Log expert_gating once it is been masked by the importance tensor to be sure no padded probabilities are being logged.

Mesh TensorFlow Team · Mesh TensorFlow Team · commit b53f2937e6c3 · 2021-06-08T22:03:09.000-07:00
PiperOrigin-RevId: 378321668
diff --git a/mesh_tensorflow/transformer/moe.py b/mesh_tensorflow/transformer/moe.py
@@ -977,8 +977,6 @@ def _switch_max_gating(
 
   if policy == "argmax" or policy == "input_dropout" or policy == "input_jitter":
     expert_gate, expert_index = mtf.top_1(raw_gates, reduced_dim=experts_dim)
-    if train:
-      mtf.scalar_summary("expert_gate", mtf.reduce_mean(expert_gate))
   elif policy == "sample":
     expert_index = mtf.sample_with_temperature(
         gate_logits, experts_dim, temperature=hparams.moe_switch_temperature)
@@ -1011,6 +1009,7 @@ def _switch_max_gating(
                              reduced_dim=experts_dim)

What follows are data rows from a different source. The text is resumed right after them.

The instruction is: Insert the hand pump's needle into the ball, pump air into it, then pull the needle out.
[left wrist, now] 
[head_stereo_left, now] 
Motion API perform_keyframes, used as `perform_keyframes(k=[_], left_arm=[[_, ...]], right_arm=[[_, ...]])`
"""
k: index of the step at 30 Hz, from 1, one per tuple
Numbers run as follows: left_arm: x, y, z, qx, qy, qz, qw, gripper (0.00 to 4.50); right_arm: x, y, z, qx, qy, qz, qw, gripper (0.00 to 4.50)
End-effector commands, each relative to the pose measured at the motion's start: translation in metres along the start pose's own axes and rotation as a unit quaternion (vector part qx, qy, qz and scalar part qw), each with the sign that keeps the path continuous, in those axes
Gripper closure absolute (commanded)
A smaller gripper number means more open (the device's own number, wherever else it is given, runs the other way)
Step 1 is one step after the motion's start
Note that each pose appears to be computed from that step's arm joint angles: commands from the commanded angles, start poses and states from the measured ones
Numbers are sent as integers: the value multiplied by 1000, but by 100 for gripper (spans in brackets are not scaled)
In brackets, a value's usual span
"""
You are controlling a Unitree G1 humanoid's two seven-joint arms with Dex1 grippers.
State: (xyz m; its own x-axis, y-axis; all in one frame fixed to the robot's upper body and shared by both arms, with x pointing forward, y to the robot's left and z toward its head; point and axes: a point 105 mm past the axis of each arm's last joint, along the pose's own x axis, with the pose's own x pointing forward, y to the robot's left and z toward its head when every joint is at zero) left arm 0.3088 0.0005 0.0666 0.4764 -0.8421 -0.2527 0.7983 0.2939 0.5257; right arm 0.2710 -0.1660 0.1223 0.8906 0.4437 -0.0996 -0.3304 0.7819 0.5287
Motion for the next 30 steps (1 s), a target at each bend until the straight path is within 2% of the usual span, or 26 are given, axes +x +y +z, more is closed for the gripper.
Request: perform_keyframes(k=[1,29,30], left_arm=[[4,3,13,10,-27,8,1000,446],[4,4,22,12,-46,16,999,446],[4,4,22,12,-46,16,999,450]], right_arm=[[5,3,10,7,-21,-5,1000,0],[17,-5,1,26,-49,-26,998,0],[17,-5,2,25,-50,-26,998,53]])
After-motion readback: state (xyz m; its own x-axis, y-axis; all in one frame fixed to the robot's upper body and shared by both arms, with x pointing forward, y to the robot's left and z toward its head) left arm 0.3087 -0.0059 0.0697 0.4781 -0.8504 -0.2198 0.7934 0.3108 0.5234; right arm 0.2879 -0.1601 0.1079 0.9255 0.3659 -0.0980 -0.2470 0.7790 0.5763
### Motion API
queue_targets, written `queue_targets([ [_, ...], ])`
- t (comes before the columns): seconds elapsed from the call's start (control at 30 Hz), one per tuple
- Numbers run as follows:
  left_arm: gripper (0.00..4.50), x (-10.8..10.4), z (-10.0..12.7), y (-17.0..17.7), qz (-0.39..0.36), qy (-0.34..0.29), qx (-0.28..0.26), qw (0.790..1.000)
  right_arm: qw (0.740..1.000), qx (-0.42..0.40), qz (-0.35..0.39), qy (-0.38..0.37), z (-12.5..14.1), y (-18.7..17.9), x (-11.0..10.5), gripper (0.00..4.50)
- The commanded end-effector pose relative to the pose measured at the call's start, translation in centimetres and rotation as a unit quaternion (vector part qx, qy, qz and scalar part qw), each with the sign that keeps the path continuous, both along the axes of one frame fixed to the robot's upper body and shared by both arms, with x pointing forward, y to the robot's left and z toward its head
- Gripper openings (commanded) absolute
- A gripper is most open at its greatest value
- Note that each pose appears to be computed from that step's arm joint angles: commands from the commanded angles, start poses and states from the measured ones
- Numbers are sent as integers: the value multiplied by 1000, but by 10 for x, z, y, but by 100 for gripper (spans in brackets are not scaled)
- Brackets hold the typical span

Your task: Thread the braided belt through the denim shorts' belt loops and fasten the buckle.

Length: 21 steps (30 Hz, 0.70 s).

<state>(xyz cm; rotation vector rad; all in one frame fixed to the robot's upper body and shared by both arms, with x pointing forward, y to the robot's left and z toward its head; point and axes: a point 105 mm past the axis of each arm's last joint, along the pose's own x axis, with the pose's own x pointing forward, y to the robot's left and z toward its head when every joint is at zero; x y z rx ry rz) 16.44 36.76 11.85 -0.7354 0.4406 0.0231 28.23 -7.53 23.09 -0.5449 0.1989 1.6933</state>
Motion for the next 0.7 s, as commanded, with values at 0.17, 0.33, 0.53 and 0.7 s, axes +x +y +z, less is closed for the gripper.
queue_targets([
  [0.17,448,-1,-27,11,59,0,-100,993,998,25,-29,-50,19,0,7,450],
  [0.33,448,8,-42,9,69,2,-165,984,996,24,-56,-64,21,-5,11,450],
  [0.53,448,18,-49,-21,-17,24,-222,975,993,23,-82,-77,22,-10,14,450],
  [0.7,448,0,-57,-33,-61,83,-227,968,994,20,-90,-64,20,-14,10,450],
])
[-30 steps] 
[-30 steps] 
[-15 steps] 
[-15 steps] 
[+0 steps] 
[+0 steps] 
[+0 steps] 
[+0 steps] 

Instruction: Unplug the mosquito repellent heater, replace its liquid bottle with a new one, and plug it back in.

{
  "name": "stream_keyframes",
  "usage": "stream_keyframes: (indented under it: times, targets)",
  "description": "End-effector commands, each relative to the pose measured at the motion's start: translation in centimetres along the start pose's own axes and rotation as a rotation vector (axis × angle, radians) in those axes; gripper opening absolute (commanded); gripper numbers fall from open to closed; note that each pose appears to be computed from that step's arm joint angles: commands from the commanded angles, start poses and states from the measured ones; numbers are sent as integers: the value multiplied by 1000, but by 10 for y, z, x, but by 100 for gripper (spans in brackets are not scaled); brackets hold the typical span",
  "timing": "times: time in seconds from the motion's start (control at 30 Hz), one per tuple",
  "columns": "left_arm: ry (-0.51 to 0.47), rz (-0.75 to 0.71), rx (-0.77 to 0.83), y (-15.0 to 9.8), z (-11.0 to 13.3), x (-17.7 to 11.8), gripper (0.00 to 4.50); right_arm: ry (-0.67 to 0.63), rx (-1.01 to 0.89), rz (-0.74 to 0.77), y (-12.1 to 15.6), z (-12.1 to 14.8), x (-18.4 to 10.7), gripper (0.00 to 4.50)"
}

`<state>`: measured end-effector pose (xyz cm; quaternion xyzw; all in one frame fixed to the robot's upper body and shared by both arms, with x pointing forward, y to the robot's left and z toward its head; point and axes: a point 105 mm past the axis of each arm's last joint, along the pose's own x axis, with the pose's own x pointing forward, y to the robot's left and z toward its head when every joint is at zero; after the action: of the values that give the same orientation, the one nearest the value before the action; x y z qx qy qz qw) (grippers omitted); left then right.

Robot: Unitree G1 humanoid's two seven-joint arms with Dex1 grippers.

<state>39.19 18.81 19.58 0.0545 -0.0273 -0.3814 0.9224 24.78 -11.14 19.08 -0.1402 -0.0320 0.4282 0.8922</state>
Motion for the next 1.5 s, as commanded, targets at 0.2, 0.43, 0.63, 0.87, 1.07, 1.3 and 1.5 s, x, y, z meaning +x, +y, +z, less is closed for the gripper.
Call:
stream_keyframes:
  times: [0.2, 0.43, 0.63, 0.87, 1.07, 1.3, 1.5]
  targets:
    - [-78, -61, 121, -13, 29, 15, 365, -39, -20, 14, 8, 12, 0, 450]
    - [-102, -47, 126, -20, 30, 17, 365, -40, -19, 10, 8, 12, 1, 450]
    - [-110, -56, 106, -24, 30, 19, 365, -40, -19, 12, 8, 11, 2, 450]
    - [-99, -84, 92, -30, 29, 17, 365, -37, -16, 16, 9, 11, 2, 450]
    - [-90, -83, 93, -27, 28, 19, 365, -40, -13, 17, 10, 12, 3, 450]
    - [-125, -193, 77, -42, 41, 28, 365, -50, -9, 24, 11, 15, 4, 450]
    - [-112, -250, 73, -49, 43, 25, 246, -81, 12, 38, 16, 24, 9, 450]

     batch_entropy = mtf.reduce_mean(entropy)
     mtf.scalar_summary(name + "/entropy", batch_entropy)
+    mtf.scalar_summary("expert_gate", mtf.reduce_mean(expert_gate))
 
     mask_count_experts = mtf.reduce_sum(expert_mask, output_shape=[experts_dim])
     total_routed = mtf.reduce_sum(mask_count_experts)
@@ -1209,8 +1208,6 @@ def _switch_gating(
 
   if policy == "argmax" or policy == "input_dropout" or policy == "input_jitter":
     expert_gate, expert_index = mtf.top_1(raw_gates, reduced_dim=experts_dim)
-    if train:
-      mtf.scalar_summary("expert_gate", mtf.reduce_mean(expert_gate))
   elif policy == "sample":
     expert_index = mtf.sample_with_temperature(
         gate_logits, experts_dim, temperature=hparams.moe_switch_temperature)
@@ -1243,6 +1240,7 @@ def _switch_gating(
                              reduced_dim=experts_dim)
     batch_entropy = mtf.reduce_mean(entropy)
     mtf.scalar_summary(name + "/entropy", batch_entropy)
+    mtf.scalar_summary("expert_gate", mtf.reduce_mean(expert_gate))
 
     mask_count_experts = mtf.reduce_sum(expert_mask, output_shape=[experts_dim])
     total_routed = mtf.reduce_sum(mask_count_experts)